Data for analysis START

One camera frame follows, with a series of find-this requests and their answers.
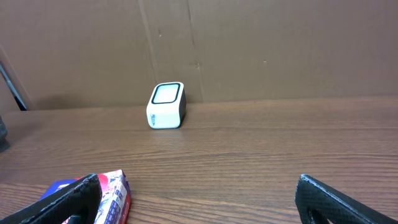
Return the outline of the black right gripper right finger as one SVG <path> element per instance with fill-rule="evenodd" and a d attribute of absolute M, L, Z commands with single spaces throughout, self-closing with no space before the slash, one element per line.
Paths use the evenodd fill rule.
<path fill-rule="evenodd" d="M 306 224 L 397 224 L 397 220 L 377 212 L 307 174 L 302 174 L 298 180 L 295 204 L 301 222 Z"/>

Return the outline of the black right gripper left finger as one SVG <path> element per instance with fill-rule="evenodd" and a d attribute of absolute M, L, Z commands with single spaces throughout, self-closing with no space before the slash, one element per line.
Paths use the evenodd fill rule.
<path fill-rule="evenodd" d="M 88 174 L 32 205 L 1 220 L 3 224 L 90 223 L 102 198 L 97 174 Z"/>

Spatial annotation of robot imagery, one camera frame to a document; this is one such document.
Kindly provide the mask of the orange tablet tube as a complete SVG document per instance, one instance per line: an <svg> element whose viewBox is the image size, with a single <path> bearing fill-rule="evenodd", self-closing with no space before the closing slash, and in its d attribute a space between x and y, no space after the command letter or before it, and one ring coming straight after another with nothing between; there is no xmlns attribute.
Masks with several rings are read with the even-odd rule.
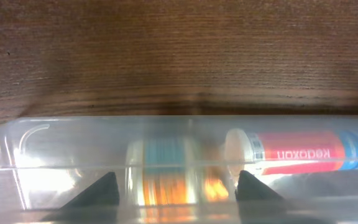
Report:
<svg viewBox="0 0 358 224"><path fill-rule="evenodd" d="M254 175L305 174L358 169L358 129L226 134L224 157L234 181Z"/></svg>

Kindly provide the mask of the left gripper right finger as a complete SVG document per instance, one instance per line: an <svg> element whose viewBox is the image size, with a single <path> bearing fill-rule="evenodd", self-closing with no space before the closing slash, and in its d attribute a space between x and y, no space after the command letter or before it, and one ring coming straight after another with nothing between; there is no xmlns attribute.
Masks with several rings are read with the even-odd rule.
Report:
<svg viewBox="0 0 358 224"><path fill-rule="evenodd" d="M238 202L254 200L283 200L276 191L246 170L240 171L236 190Z"/></svg>

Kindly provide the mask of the small gold-capped jar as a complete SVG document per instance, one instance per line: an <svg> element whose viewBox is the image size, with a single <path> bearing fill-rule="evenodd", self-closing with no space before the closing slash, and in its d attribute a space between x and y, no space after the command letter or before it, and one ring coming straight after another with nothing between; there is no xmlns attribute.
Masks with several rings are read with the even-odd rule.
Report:
<svg viewBox="0 0 358 224"><path fill-rule="evenodd" d="M225 202L234 199L217 149L191 137L141 139L128 145L126 195L140 206Z"/></svg>

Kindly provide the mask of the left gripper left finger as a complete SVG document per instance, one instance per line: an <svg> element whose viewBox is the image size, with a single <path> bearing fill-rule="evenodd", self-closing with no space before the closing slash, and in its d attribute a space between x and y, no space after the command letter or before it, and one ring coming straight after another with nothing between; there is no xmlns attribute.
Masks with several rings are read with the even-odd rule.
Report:
<svg viewBox="0 0 358 224"><path fill-rule="evenodd" d="M119 189L116 174L108 172L66 203L62 209L118 205Z"/></svg>

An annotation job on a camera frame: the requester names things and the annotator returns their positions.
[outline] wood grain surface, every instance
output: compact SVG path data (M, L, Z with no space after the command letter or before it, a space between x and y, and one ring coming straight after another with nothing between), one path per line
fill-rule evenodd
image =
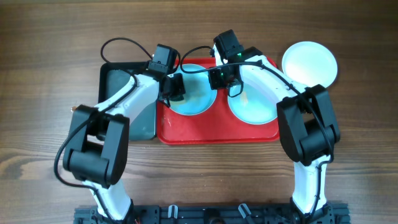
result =
M395 1L12 3L0 3L0 223L71 223L75 207L95 203L89 191L58 182L52 166L70 108L96 104L106 40L124 36L149 52L161 43L184 53L228 29L279 65L303 40L334 53L340 72L329 91L341 141L326 196L349 204L352 223L398 223ZM106 56L146 60L124 42ZM175 147L155 139L132 142L128 157L123 177L136 205L288 202L294 189L293 163L279 142Z

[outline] black metal base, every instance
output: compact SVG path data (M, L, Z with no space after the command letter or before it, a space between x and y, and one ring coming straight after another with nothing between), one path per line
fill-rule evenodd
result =
M311 224L350 224L347 204L329 203L324 216L312 221ZM177 218L169 217L169 208L157 205L134 206L134 215L139 224L290 224L292 208L286 204L268 204L248 206L251 212L246 218L238 210L238 206L216 207L178 207ZM209 216L210 213L220 217ZM107 222L97 212L97 207L77 208L73 224L105 224Z

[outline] white plate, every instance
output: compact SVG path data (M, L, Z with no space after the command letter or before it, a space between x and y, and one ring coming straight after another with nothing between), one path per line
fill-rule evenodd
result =
M324 46L311 42L299 42L286 50L282 58L284 73L309 87L321 84L330 86L337 77L337 62Z
M204 67L195 64L183 65L186 71L203 70ZM212 106L217 97L217 90L211 90L208 72L187 74L180 68L175 73L182 74L185 94L182 101L170 101L170 109L185 116L197 115Z
M230 95L236 95L241 86L233 86ZM276 106L251 85L245 84L242 93L237 97L228 97L232 113L248 124L266 124L277 117Z

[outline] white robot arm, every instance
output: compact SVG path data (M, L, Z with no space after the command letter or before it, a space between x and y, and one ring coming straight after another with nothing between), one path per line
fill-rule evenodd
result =
M225 73L230 72L229 77L235 80L240 79L245 85L251 85L265 98L275 103L278 110L280 141L287 155L294 161L295 190L292 201L303 217L321 209L326 204L324 193L326 163L331 161L331 152L327 150L328 147L324 136L320 134L320 128L314 125L315 121L303 122L301 113L305 111L305 105L300 103L301 98L297 97L297 92L305 95L313 106L322 107L317 108L315 115L322 117L322 125L324 125L328 140L333 146L339 141L340 132L327 91L321 86L308 88L306 85L290 79L254 47L243 50L232 30L215 38L213 51L217 66L228 64L229 61L231 63L252 62L262 65L238 65L239 70L221 70L220 73L224 74L220 80L234 83L233 79L225 79ZM296 91L286 85L281 78L292 85Z

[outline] red plate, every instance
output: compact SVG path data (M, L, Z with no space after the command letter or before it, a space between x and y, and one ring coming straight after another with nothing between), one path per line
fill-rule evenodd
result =
M275 62L268 59L273 66ZM216 66L214 58L188 58L184 63ZM195 116L177 114L162 103L157 104L156 134L165 144L219 144L269 142L279 138L277 119L267 124L247 124L232 113L227 90L218 90L213 105Z

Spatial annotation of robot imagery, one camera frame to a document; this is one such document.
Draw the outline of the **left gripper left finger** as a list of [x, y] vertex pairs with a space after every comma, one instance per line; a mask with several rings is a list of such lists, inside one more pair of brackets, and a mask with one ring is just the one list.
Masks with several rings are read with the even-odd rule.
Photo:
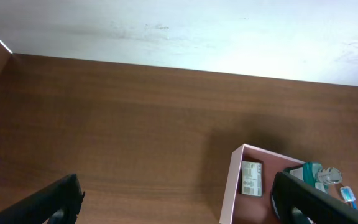
[[85, 192], [70, 174], [0, 211], [3, 223], [71, 223], [77, 221]]

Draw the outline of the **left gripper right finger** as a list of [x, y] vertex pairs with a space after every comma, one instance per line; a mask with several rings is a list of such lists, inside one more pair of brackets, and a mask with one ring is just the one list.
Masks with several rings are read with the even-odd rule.
[[270, 192], [281, 223], [358, 224], [358, 210], [286, 172], [277, 172]]

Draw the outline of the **blue white toothbrush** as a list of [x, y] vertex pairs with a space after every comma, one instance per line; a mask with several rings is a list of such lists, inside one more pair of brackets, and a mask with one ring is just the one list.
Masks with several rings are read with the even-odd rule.
[[348, 203], [352, 208], [357, 209], [356, 197], [349, 186], [343, 186], [340, 189], [343, 200]]

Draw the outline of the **teal mouthwash bottle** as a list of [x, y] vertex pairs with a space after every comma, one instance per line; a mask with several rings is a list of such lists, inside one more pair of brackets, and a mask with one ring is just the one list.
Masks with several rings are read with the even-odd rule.
[[287, 167], [283, 172], [289, 173], [328, 195], [331, 185], [342, 182], [341, 171], [334, 167], [324, 168], [319, 162], [306, 162], [301, 166]]

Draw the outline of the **green white soap box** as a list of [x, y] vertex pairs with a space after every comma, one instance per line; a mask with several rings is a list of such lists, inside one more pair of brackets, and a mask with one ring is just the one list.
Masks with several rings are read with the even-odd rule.
[[255, 197], [262, 196], [262, 163], [241, 162], [241, 194]]

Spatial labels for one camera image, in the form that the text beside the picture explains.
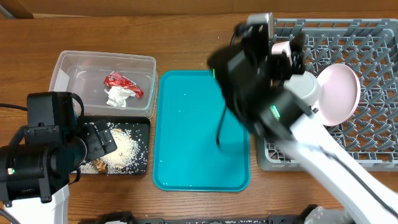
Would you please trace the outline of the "pink round plate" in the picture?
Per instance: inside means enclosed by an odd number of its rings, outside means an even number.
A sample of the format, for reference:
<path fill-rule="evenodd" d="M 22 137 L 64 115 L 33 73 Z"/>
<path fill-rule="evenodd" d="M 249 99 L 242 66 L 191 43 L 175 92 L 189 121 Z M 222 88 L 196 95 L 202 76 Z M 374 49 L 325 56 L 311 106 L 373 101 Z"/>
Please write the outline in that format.
<path fill-rule="evenodd" d="M 335 63 L 317 77 L 320 96 L 315 103 L 316 117 L 325 126 L 336 126 L 349 119 L 358 107 L 361 87 L 356 73 L 347 65 Z"/>

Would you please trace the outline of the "red snack wrapper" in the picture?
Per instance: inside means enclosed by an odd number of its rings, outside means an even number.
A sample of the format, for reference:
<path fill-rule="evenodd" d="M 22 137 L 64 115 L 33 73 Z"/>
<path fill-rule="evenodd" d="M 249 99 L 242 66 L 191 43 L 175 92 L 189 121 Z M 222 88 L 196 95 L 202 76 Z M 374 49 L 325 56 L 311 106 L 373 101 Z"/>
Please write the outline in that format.
<path fill-rule="evenodd" d="M 106 76 L 104 79 L 104 85 L 108 87 L 119 86 L 123 87 L 124 89 L 131 90 L 135 93 L 135 96 L 141 99 L 144 95 L 144 92 L 139 87 L 138 84 L 133 82 L 132 80 L 126 78 L 125 76 L 121 75 L 119 72 L 113 71 L 110 75 Z"/>

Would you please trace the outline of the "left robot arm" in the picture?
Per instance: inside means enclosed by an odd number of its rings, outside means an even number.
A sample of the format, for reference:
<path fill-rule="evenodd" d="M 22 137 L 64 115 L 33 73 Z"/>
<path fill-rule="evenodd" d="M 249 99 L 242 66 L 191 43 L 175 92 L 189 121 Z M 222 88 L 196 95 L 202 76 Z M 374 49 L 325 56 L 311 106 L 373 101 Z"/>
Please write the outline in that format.
<path fill-rule="evenodd" d="M 74 102 L 83 103 L 65 91 L 27 96 L 28 123 L 1 148 L 1 216 L 10 223 L 67 223 L 70 173 L 117 149 L 106 122 L 87 123 Z"/>

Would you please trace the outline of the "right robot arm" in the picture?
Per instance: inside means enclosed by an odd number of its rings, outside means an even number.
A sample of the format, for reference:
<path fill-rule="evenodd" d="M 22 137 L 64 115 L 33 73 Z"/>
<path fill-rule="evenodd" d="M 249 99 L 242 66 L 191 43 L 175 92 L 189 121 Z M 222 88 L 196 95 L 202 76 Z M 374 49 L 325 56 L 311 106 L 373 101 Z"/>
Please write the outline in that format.
<path fill-rule="evenodd" d="M 321 87 L 319 112 L 284 83 L 303 75 L 304 35 L 269 46 L 267 23 L 239 24 L 238 44 L 217 50 L 208 59 L 226 107 L 253 134 L 275 144 L 316 178 L 343 206 L 331 216 L 338 222 L 396 223 L 397 194 L 380 183 L 330 136 L 320 121 L 330 114 L 343 121 L 355 109 L 358 87 L 352 73 L 335 72 L 345 89 L 335 93 Z"/>

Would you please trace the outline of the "pink bowl with food scraps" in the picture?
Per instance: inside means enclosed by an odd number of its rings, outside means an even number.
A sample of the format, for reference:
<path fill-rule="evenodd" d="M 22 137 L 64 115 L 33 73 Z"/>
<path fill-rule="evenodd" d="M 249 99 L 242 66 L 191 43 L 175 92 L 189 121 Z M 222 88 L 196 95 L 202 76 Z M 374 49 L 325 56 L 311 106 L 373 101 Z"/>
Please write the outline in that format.
<path fill-rule="evenodd" d="M 272 55 L 282 55 L 283 53 L 286 54 L 290 64 L 292 65 L 292 51 L 289 41 L 276 43 L 271 48 Z"/>

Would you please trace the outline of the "white napkin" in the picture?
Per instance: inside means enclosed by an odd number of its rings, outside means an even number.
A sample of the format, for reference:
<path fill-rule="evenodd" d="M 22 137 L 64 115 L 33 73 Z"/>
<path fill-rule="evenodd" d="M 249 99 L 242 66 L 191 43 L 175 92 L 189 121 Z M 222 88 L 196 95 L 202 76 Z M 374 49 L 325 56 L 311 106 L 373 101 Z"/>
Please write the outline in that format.
<path fill-rule="evenodd" d="M 121 86 L 113 86 L 110 88 L 110 90 L 104 90 L 104 92 L 108 95 L 106 104 L 113 107 L 126 107 L 126 100 L 130 96 L 136 96 L 132 90 L 125 89 Z"/>

Data for analysis END

• **Your assignment**
The lines to show are those in the data above that include "throughout".

• **Solution to this task**
Return the outline of the black right gripper right finger as one SVG <path> element per instance with fill-rule="evenodd" and a d attribute of absolute M, L, Z commands with single spaces throughout, self-closing with no space before the slash, one element per line.
Return the outline of the black right gripper left finger as one SVG <path> element per instance with fill-rule="evenodd" and a d attribute of absolute M, L, Z commands with single spaces throughout, self-closing with no space before the slash, one element per line.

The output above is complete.